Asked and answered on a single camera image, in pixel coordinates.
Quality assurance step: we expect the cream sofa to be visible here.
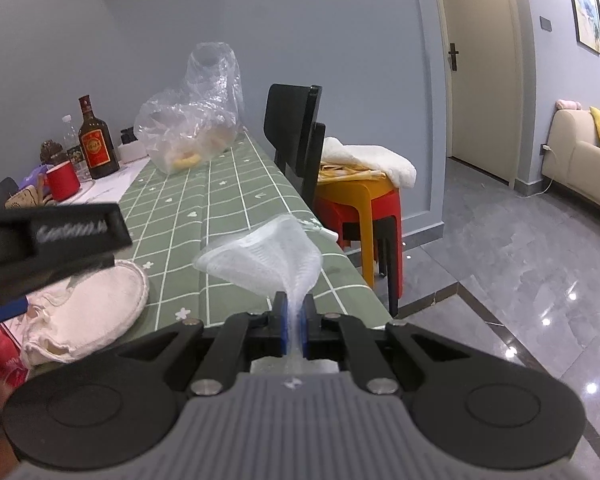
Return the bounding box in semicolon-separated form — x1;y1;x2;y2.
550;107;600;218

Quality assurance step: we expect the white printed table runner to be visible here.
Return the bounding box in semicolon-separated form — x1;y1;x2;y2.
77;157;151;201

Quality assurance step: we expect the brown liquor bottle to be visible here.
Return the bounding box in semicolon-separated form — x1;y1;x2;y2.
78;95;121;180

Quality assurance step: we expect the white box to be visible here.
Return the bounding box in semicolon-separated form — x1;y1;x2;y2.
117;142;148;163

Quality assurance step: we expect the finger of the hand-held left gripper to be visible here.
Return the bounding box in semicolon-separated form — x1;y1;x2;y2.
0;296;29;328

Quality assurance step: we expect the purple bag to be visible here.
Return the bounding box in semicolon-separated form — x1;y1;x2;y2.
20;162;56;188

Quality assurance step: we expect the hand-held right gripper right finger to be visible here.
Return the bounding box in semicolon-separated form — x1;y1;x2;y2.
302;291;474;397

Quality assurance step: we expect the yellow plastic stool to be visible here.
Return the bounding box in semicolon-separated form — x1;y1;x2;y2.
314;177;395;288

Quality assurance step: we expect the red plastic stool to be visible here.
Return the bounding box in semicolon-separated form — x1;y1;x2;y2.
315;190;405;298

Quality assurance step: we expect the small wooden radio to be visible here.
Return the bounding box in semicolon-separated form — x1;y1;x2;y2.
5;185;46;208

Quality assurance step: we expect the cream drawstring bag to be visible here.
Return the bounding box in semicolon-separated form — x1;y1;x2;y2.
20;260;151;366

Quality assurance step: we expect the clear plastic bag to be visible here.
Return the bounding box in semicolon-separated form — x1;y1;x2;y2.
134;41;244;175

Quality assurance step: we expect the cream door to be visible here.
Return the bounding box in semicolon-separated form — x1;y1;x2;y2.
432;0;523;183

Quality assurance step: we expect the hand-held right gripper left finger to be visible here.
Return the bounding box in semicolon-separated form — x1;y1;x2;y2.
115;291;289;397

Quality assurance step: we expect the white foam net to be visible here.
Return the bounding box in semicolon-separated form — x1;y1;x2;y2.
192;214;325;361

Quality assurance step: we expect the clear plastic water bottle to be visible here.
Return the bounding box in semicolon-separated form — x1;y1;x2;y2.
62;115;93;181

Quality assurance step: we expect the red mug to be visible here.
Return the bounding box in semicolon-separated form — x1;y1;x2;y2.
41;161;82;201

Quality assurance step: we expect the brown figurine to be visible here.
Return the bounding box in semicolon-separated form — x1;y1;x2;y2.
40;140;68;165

:::

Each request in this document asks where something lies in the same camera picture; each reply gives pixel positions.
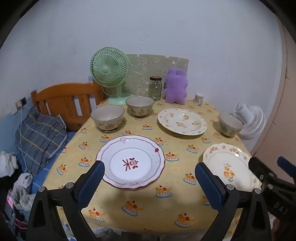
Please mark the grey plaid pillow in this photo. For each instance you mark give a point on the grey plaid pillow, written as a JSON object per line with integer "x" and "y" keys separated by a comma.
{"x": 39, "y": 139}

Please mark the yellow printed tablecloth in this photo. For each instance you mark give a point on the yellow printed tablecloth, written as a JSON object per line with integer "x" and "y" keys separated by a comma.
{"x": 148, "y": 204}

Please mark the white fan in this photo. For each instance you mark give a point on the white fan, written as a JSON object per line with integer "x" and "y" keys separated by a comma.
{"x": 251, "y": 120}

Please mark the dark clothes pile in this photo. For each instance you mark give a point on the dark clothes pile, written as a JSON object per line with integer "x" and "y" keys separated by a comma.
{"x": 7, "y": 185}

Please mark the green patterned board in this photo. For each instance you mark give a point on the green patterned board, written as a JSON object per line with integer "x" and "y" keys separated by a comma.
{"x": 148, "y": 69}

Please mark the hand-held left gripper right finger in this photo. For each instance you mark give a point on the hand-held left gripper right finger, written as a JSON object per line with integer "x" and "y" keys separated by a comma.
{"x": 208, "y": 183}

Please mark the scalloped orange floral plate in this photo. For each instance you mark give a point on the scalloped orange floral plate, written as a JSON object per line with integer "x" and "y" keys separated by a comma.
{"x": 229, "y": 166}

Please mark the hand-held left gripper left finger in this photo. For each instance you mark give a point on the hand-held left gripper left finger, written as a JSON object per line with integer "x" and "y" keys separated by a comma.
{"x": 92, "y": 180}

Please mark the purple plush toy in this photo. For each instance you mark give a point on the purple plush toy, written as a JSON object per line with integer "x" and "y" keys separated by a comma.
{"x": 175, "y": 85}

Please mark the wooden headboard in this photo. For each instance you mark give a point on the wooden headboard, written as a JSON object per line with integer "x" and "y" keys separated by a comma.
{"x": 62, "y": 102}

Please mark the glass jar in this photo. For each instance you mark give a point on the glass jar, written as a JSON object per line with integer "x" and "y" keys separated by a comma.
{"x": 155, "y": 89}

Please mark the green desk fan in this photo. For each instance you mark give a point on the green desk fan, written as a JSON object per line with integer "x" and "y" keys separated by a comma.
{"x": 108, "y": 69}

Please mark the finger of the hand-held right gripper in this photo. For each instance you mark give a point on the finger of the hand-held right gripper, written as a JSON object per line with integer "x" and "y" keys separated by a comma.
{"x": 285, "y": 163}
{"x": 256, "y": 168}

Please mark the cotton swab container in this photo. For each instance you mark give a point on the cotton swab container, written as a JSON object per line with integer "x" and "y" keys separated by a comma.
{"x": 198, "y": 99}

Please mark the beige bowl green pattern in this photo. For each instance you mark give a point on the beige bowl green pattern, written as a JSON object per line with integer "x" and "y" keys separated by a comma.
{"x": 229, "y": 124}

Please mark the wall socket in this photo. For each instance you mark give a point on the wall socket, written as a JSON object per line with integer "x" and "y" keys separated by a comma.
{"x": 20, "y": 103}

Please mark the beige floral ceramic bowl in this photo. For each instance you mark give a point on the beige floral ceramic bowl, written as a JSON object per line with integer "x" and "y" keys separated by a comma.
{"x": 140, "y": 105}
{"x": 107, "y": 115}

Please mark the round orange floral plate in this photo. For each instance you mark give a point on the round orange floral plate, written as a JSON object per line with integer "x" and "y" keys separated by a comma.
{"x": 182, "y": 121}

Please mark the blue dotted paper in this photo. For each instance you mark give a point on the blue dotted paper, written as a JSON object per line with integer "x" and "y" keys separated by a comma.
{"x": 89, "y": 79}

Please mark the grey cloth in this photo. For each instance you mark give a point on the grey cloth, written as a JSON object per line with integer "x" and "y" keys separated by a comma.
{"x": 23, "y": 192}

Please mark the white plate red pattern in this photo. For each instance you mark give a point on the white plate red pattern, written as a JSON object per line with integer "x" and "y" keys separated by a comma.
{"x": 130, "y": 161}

:::

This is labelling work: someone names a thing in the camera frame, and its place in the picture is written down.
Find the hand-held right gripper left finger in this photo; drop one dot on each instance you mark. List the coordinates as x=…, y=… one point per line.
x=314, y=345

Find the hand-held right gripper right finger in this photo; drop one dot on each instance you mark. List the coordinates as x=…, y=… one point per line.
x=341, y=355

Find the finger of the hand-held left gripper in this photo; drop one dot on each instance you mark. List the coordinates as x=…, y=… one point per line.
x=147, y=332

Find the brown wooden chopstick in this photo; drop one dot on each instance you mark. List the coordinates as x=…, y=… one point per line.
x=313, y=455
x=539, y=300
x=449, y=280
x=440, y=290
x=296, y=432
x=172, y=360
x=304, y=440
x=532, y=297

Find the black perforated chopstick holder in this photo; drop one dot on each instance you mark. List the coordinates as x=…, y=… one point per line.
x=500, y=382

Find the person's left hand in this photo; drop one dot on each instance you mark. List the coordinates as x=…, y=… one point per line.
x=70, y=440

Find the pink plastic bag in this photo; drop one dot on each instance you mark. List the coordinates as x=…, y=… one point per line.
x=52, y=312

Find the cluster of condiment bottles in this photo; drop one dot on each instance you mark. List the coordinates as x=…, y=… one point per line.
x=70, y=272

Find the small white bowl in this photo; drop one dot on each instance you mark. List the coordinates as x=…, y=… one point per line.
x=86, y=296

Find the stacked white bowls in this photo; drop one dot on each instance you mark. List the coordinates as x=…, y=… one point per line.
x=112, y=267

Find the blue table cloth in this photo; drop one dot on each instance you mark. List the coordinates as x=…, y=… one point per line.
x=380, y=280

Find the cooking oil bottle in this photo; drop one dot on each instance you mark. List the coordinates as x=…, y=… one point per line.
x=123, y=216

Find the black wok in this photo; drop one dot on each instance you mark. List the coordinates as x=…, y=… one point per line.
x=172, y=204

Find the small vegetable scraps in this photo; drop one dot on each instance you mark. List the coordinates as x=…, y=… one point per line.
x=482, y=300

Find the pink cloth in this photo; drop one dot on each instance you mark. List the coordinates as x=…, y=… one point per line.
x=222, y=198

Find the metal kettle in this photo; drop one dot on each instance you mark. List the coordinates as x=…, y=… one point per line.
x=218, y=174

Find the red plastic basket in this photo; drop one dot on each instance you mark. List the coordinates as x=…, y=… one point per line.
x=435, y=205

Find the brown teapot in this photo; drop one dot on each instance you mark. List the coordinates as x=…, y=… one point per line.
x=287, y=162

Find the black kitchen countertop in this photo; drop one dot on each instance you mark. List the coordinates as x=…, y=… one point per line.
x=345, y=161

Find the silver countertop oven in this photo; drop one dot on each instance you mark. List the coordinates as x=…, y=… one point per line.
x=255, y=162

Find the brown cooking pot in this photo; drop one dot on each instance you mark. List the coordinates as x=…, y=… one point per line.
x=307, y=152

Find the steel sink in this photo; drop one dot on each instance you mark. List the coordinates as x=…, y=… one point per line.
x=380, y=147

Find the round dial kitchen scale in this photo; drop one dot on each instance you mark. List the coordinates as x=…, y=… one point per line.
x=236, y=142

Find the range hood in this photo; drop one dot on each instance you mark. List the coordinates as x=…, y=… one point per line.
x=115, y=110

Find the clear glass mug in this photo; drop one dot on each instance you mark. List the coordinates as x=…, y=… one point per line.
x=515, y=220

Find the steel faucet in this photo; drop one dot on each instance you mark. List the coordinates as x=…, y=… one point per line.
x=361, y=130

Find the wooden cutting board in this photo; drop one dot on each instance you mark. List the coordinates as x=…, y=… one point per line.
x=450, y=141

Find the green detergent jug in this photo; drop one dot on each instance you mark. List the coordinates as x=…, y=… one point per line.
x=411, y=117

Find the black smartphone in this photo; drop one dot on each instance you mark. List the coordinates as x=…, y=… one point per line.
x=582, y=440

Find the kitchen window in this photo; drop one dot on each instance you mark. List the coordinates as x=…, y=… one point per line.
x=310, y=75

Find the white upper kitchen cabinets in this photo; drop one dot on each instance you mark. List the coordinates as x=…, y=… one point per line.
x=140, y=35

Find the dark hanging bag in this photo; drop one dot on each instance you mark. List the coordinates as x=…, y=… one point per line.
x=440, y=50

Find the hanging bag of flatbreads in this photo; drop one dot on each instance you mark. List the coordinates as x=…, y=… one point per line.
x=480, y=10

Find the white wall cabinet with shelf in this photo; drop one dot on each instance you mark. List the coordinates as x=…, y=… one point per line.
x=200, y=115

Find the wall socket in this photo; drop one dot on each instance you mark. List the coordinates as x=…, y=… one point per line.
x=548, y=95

:::

_Activity_
For each line of the entries that contains the word "picture", make a copy.

_Result of this exercise_
Each request in this document asks where something lies in the same camera picture; each reply gives pixel positions.
This is labelling work: someone names a thing in the camera frame, and its place in the picture is written down.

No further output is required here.